▸ **Work instructions**
Please report each line in the material below that includes "names".

▸ **Supplied records**
╔══

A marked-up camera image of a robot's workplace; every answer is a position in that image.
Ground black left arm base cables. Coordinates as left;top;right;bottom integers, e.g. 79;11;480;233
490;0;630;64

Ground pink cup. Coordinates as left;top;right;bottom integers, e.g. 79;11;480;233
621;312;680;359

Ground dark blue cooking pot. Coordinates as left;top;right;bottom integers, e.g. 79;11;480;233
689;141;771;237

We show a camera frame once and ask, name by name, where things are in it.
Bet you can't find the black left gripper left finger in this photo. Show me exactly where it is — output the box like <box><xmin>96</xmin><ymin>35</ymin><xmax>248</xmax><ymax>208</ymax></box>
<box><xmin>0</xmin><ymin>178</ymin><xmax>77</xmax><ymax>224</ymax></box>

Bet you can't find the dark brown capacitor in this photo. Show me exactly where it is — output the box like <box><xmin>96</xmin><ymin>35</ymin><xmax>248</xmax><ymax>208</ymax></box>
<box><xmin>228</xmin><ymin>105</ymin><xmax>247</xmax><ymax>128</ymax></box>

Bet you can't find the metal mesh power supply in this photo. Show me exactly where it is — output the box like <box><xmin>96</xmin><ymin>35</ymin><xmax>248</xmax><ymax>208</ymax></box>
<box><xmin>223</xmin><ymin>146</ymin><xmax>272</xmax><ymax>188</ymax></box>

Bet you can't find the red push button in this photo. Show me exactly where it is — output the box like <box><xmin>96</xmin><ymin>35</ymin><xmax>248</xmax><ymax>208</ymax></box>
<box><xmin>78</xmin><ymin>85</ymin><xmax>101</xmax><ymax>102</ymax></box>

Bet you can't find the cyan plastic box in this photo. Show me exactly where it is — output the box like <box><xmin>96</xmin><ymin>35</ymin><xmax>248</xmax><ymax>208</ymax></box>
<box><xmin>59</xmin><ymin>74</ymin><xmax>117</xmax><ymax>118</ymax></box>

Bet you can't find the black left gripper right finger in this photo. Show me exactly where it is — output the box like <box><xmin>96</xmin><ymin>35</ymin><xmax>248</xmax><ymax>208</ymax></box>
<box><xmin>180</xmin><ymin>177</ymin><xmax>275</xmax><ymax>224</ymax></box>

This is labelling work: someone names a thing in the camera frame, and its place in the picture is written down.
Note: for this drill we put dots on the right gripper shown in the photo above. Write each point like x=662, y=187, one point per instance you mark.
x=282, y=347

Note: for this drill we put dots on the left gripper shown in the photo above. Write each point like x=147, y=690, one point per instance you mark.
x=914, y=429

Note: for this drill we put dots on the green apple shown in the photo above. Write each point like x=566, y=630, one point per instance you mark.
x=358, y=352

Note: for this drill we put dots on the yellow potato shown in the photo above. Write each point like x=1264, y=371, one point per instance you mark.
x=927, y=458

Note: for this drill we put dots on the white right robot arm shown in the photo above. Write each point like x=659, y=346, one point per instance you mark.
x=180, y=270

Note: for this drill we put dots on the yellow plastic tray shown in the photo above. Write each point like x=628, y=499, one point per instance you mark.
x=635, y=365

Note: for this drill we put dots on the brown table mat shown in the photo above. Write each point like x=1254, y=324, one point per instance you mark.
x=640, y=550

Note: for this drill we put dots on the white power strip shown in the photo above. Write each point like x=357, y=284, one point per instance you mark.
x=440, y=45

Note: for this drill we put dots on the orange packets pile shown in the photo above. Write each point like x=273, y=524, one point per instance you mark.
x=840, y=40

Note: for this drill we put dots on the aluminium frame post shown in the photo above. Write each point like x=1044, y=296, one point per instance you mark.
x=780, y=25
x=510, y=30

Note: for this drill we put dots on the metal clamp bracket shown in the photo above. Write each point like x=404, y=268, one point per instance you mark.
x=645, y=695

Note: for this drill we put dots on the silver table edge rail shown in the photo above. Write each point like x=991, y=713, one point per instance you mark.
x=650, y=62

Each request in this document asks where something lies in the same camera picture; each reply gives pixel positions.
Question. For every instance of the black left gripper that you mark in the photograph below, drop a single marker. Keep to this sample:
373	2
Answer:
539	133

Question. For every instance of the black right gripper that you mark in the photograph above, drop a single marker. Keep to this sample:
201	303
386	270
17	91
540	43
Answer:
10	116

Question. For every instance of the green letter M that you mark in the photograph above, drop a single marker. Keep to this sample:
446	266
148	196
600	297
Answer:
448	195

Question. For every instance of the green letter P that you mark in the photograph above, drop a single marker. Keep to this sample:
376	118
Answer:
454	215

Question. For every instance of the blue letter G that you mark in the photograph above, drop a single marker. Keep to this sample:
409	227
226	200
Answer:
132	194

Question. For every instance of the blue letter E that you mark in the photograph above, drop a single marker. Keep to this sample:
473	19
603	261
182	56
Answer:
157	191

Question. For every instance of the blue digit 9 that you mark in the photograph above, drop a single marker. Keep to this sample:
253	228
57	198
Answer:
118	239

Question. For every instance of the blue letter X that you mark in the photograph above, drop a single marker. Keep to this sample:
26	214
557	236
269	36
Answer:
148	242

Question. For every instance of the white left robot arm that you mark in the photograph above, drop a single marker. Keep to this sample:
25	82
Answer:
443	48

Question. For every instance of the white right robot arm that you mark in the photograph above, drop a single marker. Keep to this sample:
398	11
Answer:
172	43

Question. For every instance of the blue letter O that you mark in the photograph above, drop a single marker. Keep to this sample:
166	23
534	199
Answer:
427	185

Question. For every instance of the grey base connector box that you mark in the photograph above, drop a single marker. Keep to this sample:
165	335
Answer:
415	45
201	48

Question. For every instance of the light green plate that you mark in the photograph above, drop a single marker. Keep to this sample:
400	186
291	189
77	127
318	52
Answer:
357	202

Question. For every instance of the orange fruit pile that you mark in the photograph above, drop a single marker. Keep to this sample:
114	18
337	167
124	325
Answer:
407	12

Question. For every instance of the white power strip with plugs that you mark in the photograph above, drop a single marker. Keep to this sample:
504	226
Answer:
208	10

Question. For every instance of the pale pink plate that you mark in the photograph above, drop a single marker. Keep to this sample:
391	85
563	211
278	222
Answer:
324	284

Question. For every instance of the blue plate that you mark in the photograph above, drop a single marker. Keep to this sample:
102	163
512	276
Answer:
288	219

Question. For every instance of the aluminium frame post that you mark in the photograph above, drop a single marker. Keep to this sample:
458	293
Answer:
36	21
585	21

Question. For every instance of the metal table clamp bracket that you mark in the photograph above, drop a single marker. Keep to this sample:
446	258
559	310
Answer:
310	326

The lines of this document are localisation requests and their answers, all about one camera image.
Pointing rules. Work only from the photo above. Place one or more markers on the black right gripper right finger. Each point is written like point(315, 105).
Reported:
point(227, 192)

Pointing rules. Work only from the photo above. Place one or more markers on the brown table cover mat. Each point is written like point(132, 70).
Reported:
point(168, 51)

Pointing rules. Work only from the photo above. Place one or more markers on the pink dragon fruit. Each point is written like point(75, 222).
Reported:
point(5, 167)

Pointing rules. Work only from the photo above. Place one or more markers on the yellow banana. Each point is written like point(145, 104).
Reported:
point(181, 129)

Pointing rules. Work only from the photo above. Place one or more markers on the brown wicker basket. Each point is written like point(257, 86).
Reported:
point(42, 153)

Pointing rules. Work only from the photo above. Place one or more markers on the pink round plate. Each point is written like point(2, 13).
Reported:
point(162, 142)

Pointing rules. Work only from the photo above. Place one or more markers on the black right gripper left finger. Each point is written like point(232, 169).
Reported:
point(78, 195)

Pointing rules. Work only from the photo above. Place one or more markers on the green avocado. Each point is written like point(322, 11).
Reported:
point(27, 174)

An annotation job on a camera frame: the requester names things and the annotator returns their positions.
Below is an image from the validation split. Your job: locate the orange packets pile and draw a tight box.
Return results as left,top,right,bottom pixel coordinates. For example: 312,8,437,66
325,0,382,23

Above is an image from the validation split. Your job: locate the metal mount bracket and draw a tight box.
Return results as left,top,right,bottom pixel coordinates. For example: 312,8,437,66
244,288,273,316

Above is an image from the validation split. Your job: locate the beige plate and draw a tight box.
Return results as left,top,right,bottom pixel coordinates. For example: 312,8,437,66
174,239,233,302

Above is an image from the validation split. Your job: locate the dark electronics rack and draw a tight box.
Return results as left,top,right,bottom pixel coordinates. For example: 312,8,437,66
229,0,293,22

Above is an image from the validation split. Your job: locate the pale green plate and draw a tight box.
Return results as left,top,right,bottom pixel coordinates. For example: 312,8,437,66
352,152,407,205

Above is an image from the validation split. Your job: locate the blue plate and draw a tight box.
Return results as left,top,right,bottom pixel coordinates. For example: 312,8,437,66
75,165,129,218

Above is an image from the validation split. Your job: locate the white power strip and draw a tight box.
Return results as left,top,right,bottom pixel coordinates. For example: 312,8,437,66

╚══

▸ **Answer space**
This is labelling work: someone names a thing in the camera frame, and its place in the picture is written down.
An annotation job on a camera frame: the requester names things and the annotator returns their positions.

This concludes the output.